In more mature democracies, senior government officials riding public transport isn’t unusual. Not so in the Philippines.
Robredo believed in being thrifty when spending the people’s money. In one blog entry entitled “Luho”, he scolded the Department of Foreign Affairs officers who had pulled out the “mobile passporting” service from Naga City because they disliked the accommodations provided by the city government. He wrote –
Ang kanilang reklamo ay tinitira daw sila sa Naga City Hostel. Hindi ”5-star” ang hostel. Subali’t lahat ng kuwarto nito ay air-conditioned at may sariling banyo.

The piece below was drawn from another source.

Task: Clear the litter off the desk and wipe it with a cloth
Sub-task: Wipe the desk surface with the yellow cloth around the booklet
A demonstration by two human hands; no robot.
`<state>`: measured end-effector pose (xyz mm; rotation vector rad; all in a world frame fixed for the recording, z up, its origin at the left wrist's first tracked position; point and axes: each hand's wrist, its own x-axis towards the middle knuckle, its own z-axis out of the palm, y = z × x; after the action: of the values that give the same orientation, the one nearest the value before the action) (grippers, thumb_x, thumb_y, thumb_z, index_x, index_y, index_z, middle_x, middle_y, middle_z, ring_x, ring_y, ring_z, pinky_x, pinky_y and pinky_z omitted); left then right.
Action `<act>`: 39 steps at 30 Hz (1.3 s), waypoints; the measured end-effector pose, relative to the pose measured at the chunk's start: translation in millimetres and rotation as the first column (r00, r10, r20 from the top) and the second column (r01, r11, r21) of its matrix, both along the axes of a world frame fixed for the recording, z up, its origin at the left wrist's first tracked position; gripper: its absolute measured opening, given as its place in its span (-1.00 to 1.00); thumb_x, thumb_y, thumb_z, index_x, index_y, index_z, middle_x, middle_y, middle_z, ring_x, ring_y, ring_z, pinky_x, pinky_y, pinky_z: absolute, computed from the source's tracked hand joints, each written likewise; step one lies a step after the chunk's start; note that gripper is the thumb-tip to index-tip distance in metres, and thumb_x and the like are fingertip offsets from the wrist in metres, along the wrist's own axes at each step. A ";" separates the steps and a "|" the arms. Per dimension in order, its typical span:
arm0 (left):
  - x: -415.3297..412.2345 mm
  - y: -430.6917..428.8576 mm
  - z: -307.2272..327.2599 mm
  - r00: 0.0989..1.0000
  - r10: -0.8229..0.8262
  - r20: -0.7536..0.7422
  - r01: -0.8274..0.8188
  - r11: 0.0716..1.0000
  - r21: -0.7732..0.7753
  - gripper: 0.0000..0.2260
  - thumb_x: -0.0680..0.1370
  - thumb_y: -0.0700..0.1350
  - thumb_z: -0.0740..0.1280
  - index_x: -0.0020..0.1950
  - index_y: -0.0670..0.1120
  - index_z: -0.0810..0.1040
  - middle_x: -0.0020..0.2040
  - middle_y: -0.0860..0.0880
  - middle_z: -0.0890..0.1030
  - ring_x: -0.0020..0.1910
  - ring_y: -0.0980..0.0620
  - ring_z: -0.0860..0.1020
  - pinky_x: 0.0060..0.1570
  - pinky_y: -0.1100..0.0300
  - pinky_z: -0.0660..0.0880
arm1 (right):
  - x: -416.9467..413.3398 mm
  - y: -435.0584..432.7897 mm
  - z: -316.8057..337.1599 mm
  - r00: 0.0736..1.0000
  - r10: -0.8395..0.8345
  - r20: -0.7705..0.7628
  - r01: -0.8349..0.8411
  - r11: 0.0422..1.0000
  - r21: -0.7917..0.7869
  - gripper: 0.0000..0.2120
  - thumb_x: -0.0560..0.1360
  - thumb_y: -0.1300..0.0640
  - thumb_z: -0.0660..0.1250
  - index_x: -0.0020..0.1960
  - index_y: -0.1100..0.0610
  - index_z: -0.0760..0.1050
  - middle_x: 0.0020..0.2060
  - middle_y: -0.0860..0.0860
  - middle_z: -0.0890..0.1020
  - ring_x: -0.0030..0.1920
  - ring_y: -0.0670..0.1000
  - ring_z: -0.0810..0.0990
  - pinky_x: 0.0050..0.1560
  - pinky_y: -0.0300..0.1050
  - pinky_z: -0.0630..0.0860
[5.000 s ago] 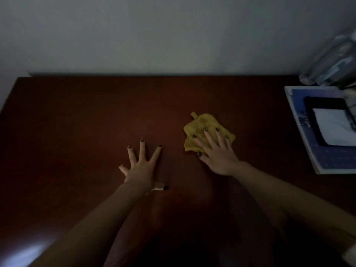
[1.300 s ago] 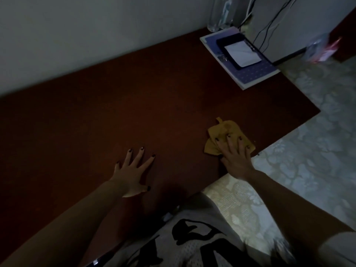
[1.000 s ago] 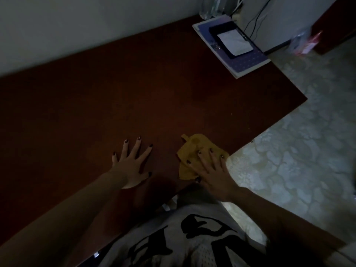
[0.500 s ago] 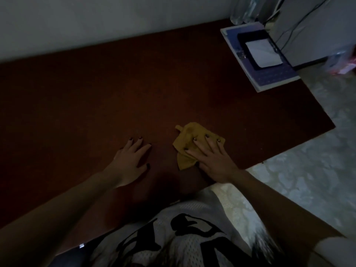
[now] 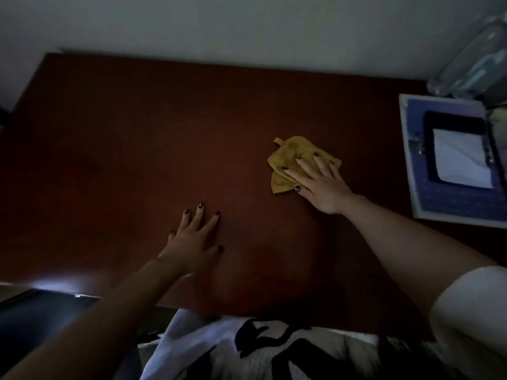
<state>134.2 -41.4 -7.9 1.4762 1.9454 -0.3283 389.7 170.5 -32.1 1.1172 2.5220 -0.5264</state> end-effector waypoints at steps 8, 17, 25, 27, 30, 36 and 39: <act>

Robredo recalled that when news broke about the million-peso supper of then President Gloria Macapagal-Arroyo and her entourage in the United States, he thought at once of the picky DFA personnel and wondered:
Ito na nga ba ang kalakaran sa pamahalaan ngayon? Utusan ang ordinaryong kawani magtipid. Subali’t ang mga may tungkulin at kapangyarihan ay di-sakop sa mga utos na ito. Sa gitna ng kahirapan, may karapatan pa ba tayong maging “class”?…Kawawa mga mamamayan. Hindi niya kaya ang luho ng mga naninilbihan sa kanya!

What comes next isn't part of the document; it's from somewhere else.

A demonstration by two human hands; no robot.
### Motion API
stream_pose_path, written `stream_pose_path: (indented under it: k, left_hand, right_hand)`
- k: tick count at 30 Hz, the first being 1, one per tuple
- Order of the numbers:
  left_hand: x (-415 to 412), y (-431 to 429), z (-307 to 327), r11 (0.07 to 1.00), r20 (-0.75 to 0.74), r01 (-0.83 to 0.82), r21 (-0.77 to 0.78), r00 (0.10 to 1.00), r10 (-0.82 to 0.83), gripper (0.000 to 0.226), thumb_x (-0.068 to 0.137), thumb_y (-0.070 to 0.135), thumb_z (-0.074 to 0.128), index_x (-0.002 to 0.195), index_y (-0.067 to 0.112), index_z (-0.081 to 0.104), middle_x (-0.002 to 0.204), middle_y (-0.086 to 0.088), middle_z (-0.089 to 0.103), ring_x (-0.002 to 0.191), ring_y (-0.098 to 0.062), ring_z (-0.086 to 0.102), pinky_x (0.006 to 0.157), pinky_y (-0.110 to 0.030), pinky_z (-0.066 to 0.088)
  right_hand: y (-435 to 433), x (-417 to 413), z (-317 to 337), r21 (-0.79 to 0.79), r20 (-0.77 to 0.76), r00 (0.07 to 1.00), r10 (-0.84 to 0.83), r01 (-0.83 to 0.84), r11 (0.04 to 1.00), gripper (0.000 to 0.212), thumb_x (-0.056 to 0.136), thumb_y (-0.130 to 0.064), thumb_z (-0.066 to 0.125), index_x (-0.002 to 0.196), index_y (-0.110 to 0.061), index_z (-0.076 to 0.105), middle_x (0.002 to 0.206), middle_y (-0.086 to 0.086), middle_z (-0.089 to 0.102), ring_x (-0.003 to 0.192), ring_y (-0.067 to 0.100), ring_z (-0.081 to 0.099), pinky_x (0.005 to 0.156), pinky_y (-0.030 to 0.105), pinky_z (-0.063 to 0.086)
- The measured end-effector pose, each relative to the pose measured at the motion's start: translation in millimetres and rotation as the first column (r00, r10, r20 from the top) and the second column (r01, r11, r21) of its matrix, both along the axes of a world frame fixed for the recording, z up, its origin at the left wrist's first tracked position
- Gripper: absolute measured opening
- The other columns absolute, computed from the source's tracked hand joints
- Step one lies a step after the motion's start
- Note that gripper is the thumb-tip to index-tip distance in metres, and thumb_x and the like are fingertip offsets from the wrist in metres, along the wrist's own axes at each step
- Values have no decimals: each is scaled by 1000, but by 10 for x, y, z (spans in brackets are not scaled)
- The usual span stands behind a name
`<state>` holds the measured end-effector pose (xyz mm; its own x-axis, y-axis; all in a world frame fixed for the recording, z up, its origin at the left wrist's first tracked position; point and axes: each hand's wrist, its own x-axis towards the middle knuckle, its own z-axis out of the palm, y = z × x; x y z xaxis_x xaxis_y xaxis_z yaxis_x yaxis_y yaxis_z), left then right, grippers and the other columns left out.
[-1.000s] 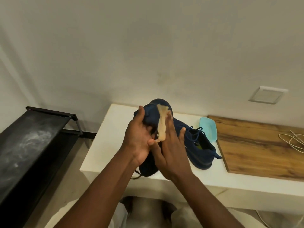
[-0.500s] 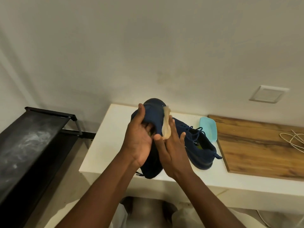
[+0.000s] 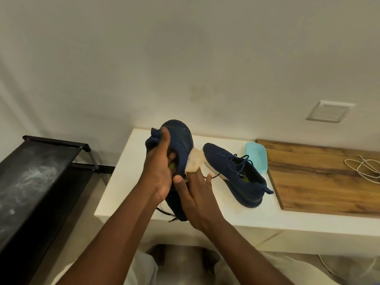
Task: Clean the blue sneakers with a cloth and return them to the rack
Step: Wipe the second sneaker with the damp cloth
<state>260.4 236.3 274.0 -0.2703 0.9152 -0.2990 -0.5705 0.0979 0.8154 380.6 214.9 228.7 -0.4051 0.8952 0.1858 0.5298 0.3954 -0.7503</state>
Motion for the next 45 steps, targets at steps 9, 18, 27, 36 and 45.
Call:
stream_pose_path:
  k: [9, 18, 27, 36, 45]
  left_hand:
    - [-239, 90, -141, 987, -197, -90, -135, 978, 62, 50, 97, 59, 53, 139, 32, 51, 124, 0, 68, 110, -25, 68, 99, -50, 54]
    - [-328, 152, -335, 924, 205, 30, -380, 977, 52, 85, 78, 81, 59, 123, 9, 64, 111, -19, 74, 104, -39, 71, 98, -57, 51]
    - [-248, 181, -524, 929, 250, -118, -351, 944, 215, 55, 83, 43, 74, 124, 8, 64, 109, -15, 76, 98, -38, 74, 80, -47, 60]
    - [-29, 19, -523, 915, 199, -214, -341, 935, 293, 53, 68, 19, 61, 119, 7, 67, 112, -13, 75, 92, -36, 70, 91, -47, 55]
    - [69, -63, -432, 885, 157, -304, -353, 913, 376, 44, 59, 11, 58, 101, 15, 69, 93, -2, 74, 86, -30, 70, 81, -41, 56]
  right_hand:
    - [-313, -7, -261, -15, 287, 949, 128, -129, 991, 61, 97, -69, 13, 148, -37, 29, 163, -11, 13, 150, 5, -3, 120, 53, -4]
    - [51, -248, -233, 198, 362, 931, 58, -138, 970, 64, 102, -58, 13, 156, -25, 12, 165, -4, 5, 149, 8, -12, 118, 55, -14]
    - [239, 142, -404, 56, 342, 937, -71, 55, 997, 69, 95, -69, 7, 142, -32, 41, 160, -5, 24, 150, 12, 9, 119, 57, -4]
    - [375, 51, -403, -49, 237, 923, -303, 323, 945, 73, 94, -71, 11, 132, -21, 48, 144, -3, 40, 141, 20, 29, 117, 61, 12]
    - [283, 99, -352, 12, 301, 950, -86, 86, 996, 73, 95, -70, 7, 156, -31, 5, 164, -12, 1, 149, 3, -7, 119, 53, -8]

Robredo went on to write a column in Abante but these were not as frank and as personal as those entries in his blog where he expounded on his political philosophy.

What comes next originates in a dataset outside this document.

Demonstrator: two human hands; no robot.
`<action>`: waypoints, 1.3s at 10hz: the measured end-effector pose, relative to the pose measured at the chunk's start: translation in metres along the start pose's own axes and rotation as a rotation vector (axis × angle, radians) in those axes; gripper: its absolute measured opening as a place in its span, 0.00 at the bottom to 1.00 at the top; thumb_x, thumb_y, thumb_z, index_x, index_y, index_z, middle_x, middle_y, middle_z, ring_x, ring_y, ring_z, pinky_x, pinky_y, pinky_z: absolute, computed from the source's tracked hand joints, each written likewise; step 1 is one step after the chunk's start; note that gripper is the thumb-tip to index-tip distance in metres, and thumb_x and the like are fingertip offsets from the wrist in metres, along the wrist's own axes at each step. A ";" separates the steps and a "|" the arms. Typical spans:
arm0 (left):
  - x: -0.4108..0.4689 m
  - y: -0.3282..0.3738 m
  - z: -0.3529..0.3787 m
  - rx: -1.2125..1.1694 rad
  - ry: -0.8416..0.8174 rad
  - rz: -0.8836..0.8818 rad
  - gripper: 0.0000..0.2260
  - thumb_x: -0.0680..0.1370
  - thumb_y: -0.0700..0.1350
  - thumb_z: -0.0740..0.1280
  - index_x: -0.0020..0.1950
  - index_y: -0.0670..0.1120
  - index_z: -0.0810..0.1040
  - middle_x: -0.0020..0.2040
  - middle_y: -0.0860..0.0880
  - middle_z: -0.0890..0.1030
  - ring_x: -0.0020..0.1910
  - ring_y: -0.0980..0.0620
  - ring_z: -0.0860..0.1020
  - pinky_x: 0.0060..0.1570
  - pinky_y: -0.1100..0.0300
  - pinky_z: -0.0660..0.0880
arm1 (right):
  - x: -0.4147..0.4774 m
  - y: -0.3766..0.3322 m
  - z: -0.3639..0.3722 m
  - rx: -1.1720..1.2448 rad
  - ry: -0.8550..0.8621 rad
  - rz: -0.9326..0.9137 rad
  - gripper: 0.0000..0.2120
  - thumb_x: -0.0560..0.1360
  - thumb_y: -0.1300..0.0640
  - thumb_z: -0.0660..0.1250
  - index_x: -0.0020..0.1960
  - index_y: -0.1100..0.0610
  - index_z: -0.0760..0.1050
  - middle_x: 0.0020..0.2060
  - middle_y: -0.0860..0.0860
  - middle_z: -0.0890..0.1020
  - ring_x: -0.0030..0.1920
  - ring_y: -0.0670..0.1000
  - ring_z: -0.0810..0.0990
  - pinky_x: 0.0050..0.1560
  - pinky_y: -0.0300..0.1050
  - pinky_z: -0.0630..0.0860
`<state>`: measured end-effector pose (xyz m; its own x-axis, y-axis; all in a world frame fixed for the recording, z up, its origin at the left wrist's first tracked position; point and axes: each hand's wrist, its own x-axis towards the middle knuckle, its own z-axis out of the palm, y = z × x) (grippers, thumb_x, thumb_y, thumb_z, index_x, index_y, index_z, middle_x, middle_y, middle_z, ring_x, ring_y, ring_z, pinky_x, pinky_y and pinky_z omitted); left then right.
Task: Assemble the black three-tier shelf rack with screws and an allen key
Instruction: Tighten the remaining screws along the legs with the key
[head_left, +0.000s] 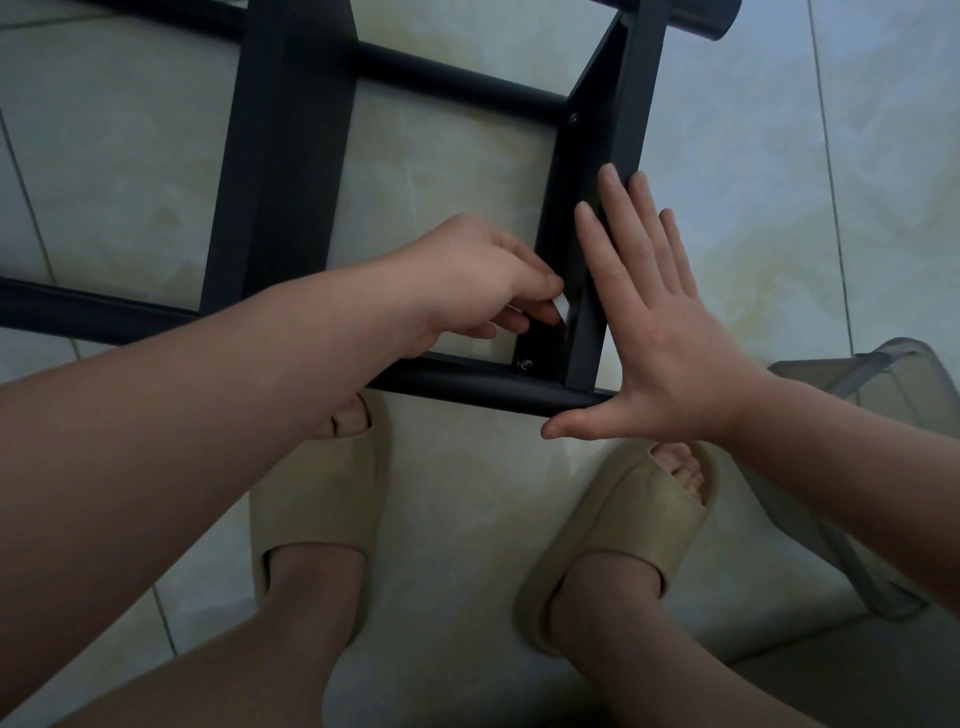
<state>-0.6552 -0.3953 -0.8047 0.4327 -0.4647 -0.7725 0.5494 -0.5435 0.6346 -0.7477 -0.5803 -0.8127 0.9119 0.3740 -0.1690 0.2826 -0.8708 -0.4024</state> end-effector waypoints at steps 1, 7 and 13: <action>-0.001 0.001 -0.001 0.029 -0.003 0.004 0.03 0.79 0.49 0.70 0.47 0.52 0.83 0.40 0.55 0.86 0.42 0.58 0.83 0.44 0.59 0.73 | 0.000 0.000 -0.001 0.003 -0.003 -0.001 0.65 0.67 0.19 0.61 0.82 0.66 0.45 0.81 0.65 0.43 0.81 0.65 0.38 0.78 0.70 0.43; -0.003 0.000 0.000 0.104 -0.021 0.019 0.02 0.79 0.47 0.70 0.47 0.51 0.82 0.39 0.54 0.86 0.35 0.62 0.81 0.39 0.64 0.75 | 0.000 -0.001 -0.002 0.000 -0.008 0.002 0.65 0.67 0.18 0.59 0.82 0.66 0.45 0.81 0.65 0.43 0.81 0.65 0.38 0.78 0.70 0.43; -0.002 0.003 0.002 -0.029 -0.102 -0.103 0.07 0.82 0.45 0.65 0.52 0.43 0.80 0.40 0.51 0.87 0.39 0.56 0.82 0.46 0.60 0.75 | 0.000 0.000 -0.001 0.010 -0.003 0.001 0.65 0.67 0.19 0.60 0.82 0.66 0.46 0.81 0.65 0.44 0.81 0.65 0.38 0.78 0.70 0.43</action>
<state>-0.6562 -0.3970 -0.8010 0.2990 -0.4764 -0.8269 0.6082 -0.5725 0.5498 -0.7471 -0.5803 -0.8114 0.9113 0.3741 -0.1721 0.2786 -0.8679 -0.4111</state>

He believed in trying to find common ground with those whose views he differed from. Politicians of various stripes trooped to Naga City and he welcomed them all. It is for this reason that many were grief-stricken by his death, regardless of their political bent.
Many feel a profound loss with his passing. It is perhaps the same way Robredo himself had felt over the death of Ninoy Aquino – which had pushed him out of his comfort zone and made him enter public service. Sixteen years later, the death of Cory Aquino made him carry on. On President Cory’s death, he noted that many Filipinos desired change but without working hard for it:
Marami sa ating kababayan ang nagnanais na makamtan ang pagbabago subali’t ayaw niyang makilahok. Sana sa pagpanaw ni Pangulong Cory, maantig ang ating isip at damdamin at tatanggapin natin ang hamon na sinimulan ni Ninoy, pinagpatuloy ni Cory at magiging daan para sa tagumpay ng bawat mamamayang Pilipino. Hindi lamang demokrasya bilang isang paraan ng pamamahala, kung hindi higit sa lahat, demokrasya na mag-aangat ng antas ng buhay ng ordinaryong Pilipino.
I guess that’s Jesse Robredo’s message for all those weeping over his death like me – that it’s OUR TURN to carry on.
Somehow, that makes me smile. I realize that he doesn’t need to be confirmed as DILG Secretary by the Commission on Appointments because he has shifted the burdens of that office to all of us.
And he’s right. The only thing that can make LGUs (local government units) really work and cities and towns prosper is if ordinary people continuously hold the feet of their local officials to the fire.
This also means we have to change our way of measuring the success of our government officials. For instance, no more tolerance and even admiration for politicians’ mansions and mistresses.
It’s time to adopt the Jesse Robredo standard of modest living and pro-poor thinking.
Turn the Oddball into the Norm.
Go on. Laugh your heart out, Sir. The tables have been turned.